YOUR TASK:
Using the data below, tally the lines that include the string "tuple". Only the number is wanted.

INPUT MATERIAL:
____

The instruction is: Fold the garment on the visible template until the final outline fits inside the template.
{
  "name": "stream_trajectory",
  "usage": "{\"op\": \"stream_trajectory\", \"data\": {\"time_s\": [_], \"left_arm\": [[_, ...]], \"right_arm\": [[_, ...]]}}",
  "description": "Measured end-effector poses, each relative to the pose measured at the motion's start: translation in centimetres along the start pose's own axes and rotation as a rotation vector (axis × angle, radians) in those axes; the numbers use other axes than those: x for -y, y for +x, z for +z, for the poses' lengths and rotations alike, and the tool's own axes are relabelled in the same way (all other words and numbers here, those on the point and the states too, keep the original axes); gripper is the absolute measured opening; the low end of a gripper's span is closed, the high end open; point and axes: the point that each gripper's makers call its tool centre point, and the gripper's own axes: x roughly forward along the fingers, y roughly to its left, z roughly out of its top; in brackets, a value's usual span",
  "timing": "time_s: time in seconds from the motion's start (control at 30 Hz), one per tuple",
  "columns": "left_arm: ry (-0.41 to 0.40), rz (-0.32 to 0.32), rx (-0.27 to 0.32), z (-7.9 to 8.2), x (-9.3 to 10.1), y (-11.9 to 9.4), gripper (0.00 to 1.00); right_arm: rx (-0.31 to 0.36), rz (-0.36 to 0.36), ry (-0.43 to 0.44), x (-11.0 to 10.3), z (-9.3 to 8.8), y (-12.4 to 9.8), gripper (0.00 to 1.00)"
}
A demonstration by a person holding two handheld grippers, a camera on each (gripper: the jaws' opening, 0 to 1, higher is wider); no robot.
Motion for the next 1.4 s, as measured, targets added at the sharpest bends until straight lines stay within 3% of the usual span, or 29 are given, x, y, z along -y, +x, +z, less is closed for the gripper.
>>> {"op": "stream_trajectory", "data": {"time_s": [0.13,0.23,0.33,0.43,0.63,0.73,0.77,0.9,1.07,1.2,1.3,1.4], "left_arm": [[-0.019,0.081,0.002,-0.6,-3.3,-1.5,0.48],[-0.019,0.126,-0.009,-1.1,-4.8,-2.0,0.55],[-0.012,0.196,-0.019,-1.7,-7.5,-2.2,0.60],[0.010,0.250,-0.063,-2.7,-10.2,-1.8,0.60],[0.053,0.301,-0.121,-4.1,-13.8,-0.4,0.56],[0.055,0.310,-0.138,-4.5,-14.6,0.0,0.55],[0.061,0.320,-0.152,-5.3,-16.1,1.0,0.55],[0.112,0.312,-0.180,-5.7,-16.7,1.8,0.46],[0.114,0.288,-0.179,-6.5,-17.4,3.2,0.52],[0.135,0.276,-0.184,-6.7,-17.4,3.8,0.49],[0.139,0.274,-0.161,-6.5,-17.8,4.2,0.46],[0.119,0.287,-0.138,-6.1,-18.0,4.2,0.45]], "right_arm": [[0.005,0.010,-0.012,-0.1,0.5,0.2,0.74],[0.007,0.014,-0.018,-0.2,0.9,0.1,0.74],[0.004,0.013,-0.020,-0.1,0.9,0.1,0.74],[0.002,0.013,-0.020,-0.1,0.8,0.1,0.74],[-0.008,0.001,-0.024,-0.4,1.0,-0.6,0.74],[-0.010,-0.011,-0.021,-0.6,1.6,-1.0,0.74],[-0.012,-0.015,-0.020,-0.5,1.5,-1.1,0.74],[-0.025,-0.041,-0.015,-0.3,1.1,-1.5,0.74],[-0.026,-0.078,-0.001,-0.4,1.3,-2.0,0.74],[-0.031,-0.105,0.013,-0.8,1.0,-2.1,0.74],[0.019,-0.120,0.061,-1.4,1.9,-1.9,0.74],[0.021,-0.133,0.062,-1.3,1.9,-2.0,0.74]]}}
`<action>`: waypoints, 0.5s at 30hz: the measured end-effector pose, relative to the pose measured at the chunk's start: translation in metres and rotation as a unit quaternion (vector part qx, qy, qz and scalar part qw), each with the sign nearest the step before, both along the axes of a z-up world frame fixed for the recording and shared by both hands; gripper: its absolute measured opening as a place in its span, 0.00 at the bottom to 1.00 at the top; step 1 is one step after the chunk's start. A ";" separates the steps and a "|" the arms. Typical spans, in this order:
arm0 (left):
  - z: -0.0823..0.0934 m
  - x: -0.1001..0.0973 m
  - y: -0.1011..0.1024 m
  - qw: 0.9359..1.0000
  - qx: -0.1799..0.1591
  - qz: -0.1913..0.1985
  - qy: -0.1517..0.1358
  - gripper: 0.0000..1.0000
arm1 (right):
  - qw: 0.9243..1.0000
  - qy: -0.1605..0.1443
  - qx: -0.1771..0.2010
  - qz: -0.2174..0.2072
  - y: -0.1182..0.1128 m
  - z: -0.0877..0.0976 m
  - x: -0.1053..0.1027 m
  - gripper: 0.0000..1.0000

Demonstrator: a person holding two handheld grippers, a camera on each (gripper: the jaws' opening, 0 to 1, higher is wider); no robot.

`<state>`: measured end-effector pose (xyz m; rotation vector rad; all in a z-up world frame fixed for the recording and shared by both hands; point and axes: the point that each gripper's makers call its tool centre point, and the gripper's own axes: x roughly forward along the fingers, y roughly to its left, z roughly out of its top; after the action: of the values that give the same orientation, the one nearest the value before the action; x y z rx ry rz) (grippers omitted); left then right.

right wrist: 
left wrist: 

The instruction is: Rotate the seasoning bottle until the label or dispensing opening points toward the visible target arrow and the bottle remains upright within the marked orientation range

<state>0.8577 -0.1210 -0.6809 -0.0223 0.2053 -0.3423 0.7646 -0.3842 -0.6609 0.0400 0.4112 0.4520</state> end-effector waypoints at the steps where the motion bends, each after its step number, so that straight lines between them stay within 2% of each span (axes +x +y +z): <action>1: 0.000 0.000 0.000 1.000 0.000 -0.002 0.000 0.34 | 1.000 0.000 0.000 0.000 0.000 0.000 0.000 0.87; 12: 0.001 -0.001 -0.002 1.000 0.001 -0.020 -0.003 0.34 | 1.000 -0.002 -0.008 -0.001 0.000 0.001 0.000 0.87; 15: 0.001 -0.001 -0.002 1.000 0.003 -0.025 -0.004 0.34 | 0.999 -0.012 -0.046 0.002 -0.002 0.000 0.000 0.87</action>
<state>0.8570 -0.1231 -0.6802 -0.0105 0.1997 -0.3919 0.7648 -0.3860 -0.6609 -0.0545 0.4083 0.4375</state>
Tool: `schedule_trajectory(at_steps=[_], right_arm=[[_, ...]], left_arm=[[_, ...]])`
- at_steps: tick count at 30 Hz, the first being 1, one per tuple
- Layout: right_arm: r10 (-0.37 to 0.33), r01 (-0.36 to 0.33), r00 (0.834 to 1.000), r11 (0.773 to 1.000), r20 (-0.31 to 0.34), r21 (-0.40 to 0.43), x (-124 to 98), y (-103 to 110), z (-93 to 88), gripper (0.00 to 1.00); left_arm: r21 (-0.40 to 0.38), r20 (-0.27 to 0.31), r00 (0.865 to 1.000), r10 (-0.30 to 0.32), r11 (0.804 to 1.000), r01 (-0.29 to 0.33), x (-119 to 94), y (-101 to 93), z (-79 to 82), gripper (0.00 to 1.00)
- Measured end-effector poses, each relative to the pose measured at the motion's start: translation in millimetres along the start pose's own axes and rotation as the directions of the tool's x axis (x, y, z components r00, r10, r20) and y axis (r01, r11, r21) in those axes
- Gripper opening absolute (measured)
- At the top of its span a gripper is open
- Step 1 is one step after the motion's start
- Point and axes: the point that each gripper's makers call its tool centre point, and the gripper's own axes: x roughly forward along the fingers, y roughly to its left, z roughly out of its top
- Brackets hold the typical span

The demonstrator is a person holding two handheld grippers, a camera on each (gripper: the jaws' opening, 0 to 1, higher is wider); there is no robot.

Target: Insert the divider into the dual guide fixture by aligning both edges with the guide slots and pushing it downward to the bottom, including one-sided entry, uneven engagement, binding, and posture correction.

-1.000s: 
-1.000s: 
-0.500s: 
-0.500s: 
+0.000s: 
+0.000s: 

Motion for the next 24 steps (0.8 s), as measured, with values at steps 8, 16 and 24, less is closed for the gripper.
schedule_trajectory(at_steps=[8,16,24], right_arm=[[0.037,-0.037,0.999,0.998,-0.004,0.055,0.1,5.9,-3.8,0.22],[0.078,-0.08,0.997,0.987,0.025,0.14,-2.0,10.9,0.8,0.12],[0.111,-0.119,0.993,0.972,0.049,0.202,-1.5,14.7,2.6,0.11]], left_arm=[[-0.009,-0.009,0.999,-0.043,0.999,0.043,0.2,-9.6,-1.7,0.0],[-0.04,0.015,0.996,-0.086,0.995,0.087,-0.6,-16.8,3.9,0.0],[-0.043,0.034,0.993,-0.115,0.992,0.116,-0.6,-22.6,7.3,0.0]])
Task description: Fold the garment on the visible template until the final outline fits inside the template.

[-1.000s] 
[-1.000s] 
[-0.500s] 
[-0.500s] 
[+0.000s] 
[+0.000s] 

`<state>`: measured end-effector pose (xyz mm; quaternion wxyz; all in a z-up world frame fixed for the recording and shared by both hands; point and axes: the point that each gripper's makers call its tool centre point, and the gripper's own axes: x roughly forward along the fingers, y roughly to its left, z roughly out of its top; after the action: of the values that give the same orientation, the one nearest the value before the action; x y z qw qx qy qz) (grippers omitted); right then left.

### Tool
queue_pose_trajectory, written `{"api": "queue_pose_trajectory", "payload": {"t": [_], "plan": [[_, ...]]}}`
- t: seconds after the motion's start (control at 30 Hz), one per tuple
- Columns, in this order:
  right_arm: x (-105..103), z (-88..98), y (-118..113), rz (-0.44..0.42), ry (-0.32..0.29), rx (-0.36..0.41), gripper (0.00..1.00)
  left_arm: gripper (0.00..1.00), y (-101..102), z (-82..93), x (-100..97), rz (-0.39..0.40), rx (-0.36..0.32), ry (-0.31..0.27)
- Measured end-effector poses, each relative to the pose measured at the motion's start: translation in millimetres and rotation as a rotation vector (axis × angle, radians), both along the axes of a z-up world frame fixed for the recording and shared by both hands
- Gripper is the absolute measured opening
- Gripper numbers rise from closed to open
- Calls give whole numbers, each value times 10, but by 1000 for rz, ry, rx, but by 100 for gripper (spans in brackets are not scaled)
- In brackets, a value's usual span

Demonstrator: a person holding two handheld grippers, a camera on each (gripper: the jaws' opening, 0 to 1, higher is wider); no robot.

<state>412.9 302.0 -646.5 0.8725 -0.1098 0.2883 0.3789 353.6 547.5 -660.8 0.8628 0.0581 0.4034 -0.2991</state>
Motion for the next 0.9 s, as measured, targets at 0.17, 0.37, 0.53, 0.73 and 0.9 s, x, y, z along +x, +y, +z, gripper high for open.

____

EXERCISE ANSWER:
3